Mai vista così tanta solidarietà come qui in Italia!
E questa è l’Italia che tanto amiamo, questa è l’Italia che ci ha sempre dato tutto quello che si potrebbe desiderare in un Paese.
Questa è l’Italia che io amo e che non vedo l’ora di potere riscoprire.
L’Italia con i suoi 47 siti Unesco e con un patrimonio artistico culturale tra i più ricchi al mondo, seppur non valorizzato come merita. L’Italia con i suoi 8000 km di coste, uno stivale lungo lungo con una varietà infinita di paesaggi costellati da grandi e piccole cittadine, tutte da visitare.
Un paese incapace di annoiare, millenni di storia che si respirano ovunque, un’arte culinaria imitata in tutto il mondo, con una quantità infinita di prodotti del territorio premiati con il marchio DOP.

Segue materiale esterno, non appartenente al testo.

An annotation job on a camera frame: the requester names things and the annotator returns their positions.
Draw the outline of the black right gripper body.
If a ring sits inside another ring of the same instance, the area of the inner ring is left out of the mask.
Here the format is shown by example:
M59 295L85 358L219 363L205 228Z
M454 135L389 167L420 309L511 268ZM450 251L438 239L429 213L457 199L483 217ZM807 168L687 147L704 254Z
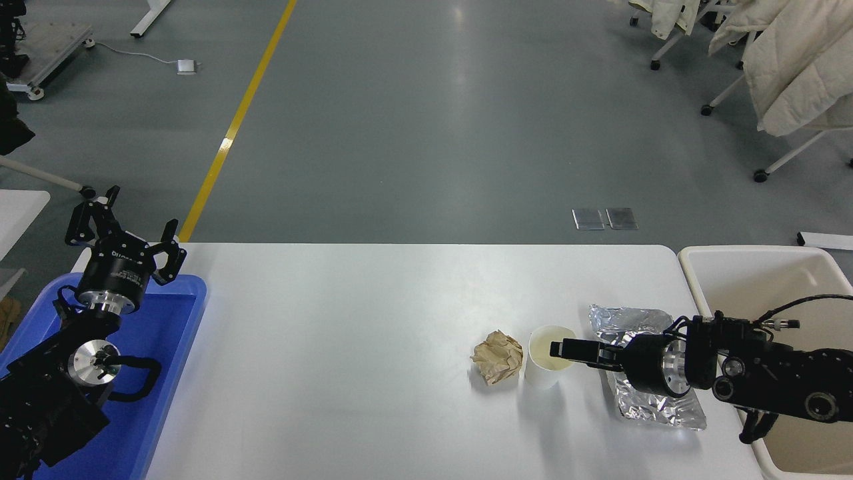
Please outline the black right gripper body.
M664 335L636 335L622 350L622 370L632 387L640 392L667 396L663 356Z

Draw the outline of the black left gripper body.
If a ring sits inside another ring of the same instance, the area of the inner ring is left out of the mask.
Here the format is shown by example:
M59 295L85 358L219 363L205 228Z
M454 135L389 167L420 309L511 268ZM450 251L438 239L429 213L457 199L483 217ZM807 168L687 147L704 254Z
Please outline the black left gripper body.
M89 247L91 258L76 286L74 297L88 303L97 292L121 295L140 303L156 268L146 240L131 232L102 237Z

Amo l’Italia per la simpatia degli italiani, per la loro capacità di ritirarsi su dicendosi che tutto è possibile, nonostante la burocrazia che ammazza e politici che pensano troppo a non perdere bonus e vitalizi. Italiani che lottano con orgoglio, con una capacità inventiva unica, con resilienza.
Per non parlare di moda e design, ultimi ma non ultimi punti di forza: il nostro buon gusto, le nostre intuizioni, la nostra tradizione artigianale, come dice Anna Wintour “la moda ripartirà grazie all’Italia, che da sempre traina ed ispira tutti!”
Mi fa rabbia a volte pensare che in Germania ed in Austria stiano affrontando il tutto con un sistema efficiente e capace di salvare più vite possibili, un senso di invidia deplorevole, lo so, ma che mi fa dire “perché qui no?”.
Penso ogni tanto che in Cina dopotutto la situazione sia stata gestita meglio che qui, e mi pento di avere pensato che mai ne sarebbero usciti indenni.
Ho tutt’ora un po’ di paura ad uscire di casa e chissà se il 4 maggio mi sarà facile riprendere pian piano le mie camminate a tempo di musica, ma so che devo farlo, per stare bene, per uscire da questo limbo che un po’ di torpore ti da, come quando sei ammalata e chiusa in casa a lungo e quando esci ti gira la testa.
Pian pianino anche la maggior parte delle attività ripartiranno e sicuramente gli italiani si inventeranno qualcos’altro per uscirne, spesso con mezzi propri ma con tanta voglia di fare per salvaguardare i posti di lavoro dei propri dipendenti.
Anche Milano rinascerà, ne sono certa: già la mia città è letteralmente rinata dopo l’Expo, viva come non lo era dai tempi della “Milano da bere” e l’essere così uniti durante questa esperienza non potrà che farle del bene.
Anche io ricomincerò a fare progetti lavorativi concreti, continuando a lottare in prima linea accanto ai piccoli e medi marchi del Made in Italy, per rivalutarli e per promuoverli, magari anche all’estero.